En France, 600.000 personnes souffrent de schizophrénie. Au niveau mondial, cette maladie toucherait environ 0,7 à 1 % de la population, selon l’Inserm. Il s’agit d’une pathologie psychiatrique qui se manifeste généralement entre 15 et 25 ans. Ses symptômes (retrait social, difficultés cognitives, hallucinations, délires...) sont très différents, ce qui complexifie le diagnostic. Mieux comprendre et dépister cette maladie permettrait ainsi de la traiter plus efficacement et d’intervenir plus tôt afin de limiter sa gravité. Pour cela, plusieurs scientifiques tentent d'identifier des marqueurs de cette pathologie. L’objectif, à terme, est que les médecins puissent prescrire des analyses à leur patient pour voir si ces marqueurs sont présents.

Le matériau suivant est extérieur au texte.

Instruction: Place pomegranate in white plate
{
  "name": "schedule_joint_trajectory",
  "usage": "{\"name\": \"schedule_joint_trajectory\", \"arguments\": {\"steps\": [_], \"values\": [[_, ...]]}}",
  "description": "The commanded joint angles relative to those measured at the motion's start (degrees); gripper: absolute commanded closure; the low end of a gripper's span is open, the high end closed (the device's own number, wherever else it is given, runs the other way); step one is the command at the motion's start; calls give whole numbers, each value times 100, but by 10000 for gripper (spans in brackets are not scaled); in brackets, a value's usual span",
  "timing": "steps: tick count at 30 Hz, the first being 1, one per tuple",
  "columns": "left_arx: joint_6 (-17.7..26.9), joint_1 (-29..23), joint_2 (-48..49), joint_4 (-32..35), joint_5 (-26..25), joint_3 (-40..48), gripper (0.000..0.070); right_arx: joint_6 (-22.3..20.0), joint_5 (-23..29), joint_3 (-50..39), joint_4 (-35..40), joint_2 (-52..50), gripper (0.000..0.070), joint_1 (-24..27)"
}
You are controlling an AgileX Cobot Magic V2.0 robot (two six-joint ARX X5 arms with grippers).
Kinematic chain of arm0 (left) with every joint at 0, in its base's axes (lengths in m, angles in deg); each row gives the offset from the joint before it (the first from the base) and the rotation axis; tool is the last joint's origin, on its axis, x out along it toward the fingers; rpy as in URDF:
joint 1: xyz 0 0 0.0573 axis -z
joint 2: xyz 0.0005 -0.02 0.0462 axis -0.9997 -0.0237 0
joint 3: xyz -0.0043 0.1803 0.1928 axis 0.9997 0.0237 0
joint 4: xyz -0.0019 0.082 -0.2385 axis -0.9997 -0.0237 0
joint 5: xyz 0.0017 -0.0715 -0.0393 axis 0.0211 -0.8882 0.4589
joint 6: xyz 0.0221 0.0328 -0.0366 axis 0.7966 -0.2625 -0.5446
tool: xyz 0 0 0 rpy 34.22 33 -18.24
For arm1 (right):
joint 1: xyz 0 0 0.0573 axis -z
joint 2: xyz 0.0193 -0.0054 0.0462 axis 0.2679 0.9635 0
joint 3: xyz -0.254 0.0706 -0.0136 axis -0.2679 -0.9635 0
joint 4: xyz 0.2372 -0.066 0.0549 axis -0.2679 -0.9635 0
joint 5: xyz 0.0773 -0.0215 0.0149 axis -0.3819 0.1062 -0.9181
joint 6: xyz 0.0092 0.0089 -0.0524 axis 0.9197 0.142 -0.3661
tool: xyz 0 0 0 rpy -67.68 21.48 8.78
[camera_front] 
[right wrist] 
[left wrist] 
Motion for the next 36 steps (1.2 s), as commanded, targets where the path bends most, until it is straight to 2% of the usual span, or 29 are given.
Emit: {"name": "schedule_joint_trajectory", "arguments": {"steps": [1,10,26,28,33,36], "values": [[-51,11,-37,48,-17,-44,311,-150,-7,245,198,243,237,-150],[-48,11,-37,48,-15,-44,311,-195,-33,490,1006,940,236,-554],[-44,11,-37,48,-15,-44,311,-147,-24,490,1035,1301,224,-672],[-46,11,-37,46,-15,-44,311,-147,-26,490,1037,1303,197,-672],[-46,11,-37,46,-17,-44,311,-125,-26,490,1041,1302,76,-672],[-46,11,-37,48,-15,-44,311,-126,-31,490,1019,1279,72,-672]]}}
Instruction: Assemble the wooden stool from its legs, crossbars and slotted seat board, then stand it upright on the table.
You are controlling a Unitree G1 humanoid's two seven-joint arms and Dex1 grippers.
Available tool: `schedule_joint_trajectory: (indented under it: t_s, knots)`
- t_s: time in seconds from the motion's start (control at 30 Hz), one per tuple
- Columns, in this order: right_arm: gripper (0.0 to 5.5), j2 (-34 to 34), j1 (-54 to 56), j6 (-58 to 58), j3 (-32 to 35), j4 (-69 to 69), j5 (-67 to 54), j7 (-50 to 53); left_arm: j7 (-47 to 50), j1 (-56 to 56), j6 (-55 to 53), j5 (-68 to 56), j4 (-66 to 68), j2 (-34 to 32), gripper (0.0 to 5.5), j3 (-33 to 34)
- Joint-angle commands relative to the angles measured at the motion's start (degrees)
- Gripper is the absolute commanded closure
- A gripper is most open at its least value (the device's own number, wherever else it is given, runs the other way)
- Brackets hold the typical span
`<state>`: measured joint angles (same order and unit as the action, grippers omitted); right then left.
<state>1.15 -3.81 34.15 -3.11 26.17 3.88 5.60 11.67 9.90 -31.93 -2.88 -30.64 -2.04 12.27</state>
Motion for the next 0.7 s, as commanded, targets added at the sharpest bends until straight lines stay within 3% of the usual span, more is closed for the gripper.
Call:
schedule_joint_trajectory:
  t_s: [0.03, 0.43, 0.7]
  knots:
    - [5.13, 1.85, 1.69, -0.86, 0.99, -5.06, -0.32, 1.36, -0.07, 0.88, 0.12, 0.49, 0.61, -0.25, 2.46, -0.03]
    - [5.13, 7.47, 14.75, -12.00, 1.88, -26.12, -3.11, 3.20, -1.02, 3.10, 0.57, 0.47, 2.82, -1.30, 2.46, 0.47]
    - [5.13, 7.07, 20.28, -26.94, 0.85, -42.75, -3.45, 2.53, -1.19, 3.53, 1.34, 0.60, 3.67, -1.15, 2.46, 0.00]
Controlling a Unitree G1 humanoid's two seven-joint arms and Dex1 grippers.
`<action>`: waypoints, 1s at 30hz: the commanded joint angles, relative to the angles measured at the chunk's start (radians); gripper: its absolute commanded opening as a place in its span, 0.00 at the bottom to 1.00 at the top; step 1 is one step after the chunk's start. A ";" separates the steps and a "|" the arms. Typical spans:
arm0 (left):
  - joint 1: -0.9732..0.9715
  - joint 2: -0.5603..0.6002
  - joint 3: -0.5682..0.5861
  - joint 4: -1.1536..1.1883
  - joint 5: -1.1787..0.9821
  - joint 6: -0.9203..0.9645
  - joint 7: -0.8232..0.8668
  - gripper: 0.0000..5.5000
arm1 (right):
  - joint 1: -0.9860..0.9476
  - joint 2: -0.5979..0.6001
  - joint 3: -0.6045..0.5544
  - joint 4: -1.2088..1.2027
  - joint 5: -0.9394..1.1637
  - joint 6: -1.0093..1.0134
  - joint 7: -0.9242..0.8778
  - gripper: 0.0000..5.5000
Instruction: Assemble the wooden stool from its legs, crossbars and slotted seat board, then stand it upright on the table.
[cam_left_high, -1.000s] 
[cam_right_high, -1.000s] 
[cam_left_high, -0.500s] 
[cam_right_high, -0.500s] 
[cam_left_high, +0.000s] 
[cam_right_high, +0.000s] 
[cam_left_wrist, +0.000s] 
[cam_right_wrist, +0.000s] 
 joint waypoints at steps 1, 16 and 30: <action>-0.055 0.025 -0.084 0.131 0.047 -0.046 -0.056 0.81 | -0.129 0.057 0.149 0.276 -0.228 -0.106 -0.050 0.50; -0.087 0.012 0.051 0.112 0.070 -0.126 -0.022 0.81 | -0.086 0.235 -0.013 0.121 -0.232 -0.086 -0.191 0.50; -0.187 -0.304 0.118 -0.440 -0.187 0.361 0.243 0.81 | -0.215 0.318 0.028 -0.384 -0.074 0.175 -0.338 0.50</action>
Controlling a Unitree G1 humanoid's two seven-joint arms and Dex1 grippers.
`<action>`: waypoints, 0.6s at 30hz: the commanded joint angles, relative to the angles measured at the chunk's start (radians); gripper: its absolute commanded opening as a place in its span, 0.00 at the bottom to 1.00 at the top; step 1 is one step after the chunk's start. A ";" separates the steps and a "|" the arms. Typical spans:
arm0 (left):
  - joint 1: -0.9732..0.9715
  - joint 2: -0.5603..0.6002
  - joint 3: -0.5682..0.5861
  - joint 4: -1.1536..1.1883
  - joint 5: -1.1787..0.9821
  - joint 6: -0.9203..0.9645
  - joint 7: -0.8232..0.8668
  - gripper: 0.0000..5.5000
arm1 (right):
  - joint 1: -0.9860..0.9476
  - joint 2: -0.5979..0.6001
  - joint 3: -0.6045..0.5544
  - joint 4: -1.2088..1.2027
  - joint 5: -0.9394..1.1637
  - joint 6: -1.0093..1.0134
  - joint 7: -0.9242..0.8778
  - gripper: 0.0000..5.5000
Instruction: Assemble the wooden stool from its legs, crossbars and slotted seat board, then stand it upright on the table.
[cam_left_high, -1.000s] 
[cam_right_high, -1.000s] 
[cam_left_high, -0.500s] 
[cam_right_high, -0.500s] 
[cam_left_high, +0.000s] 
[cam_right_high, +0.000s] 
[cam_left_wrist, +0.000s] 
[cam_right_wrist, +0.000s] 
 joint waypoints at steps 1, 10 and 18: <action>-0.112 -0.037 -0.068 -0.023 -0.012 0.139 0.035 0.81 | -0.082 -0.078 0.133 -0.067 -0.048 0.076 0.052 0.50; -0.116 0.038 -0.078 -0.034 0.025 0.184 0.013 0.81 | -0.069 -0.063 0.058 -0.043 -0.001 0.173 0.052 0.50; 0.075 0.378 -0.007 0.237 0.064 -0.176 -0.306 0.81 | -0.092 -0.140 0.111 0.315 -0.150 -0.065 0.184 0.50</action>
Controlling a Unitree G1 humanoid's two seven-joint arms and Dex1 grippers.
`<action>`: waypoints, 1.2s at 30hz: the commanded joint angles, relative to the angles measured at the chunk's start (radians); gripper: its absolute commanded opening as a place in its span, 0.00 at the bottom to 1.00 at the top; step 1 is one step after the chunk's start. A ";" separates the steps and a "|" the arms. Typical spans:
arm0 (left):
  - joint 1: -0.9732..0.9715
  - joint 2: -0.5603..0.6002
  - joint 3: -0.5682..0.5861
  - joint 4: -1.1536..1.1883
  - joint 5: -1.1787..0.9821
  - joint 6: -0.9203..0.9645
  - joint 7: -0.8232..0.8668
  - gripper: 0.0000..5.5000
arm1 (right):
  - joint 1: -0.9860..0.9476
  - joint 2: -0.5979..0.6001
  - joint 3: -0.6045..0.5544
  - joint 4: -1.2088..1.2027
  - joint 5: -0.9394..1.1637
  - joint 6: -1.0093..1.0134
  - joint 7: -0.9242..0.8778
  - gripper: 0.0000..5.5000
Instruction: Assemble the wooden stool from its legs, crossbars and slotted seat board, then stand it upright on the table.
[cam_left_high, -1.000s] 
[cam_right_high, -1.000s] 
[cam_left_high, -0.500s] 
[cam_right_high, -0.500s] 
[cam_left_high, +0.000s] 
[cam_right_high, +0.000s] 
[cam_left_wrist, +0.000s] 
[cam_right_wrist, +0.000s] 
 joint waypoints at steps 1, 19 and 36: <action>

Un manque de glutathion chez les patients atteints de schizophrénie
Une équipe de chercheurs vient de découvrir deux nouveaux marqueurs sanguins de la schizophrénie. Leurs résultats ont été publiés dans la revue Molecular Psychiatry. Un marqueur sanguin est une molécule dont la présence dans le sang exprime la présence d'un état ou d'une maladie. Pour en identifier ceux de la schizophrénie, les scientifiques se sont intéressés aux neurones à parvalbumine et aux mitochondries de ces neurones. Les mitochondries sont des organites présents dans les cellules. Ces dernières sont sources d’énergie et de respiration cellulaire. Elles sont ainsi importantes pour la bonne santé des neurones à parvalbumine.
"Une molécule du système antioxydant, le glutathion, est déficiente chez les patients et patientes schizophrènes. Son manque mène à une altération des neurones à parvalbumine, un type de neurone directement impliqué dans toutes les fonctions cognitives du cerveau, donc de la pensée", a expliqué Kim Q. Do, professeure en neurosciences au Centre de neurosciences psychiatriques (CNP) en Suisse et l’un des auteurs de cette étude.
Le rôle des mitochondries parfois dysfonctionnelles
Les chercheurs ont noté que les mitochondries dysfonctionnelles s’accumulaient dans le cerveau de certains patients atteints de schizophrénie car elles n'étaient plus éliminées ou recyclées. Cet accumulation des mitochondries dysfonctionnelles augmente le stress oxydatif, qui peut être défini comme une agression des cellules par des espèces réactives de l'oxygène (ERO). Habituellement, les ERO sont détruites par les molécules antioxydantes, mais leur production est altérée en cas de stress oxydatif. Elles peuvent donc facilement détruire nos cellules neuronales. À terme, le stress oxydatif, en partie, peut causer la mort des neurones.
Lors de leurs expériences, les scientifiques ont observé que miR137 et COX6A2, deux molécules, étaient plus particulièrement sensibles au stress oxydatif. Chez les patients atteints de schizophrénie, la quantité de miR137 était particulièrement élevée ce qui indique, d’après les chercheurs, que le système de nettoyage des mitochondries dysfonctionnelles ne s’activait pas suffisamment. Autrement dit, les mitochondries dysfonctionnelles s’accumulaient car les molécules miR137 étaient présentes en quantité importante. En revanche, le taux de COX6A2 était très bas chez les participants de l’étude, ce qui explique la mauvaise respiration cellulaire, l’un des rôles des mitochondries. Comme cette fonction des mitochondries était altérée chez ces patients schizophrènes, il s’agit donc bien d’un marqueur.
Améliorer le traitement des patients ayant des anomalies mitochondriales
Les chercheurs ont estimé que miR137 et COX6A2 pouvaient donc être des marqueurs de la schizophrénie et l’ont recherché dans le sang de patients atteints de cette pathologie. Ainsi, deux catégories de patients ont été découvertes : ceux qui avaient des problèmes de mitochondries et ceux qui n’en avaient pas. "Les patients et patientes souffrant d’un défaut mitochondrial ont des symptômes cliniques plus sévères que les autres", a développé Inès Khadimallah, auteure de l'étude. Ces patients avaient une plus grande perte d’autonomie. Les scientifiques en ont conclu que miR137 et COX6A2 étaient deux marqueurs sanguins chez des patients schizophrènes ayant des anomalies mitochondriales.
À terme, ces travaux pourraient permettre de mettre au point de nouveaux traitements. Les patients ayant des anomalies mitochondriales pourraient bénéficier d’un traitement antioxydant, ce qui améliorerait l’état de leurs neurones à parvalbumine et les symptômes de leur maladie.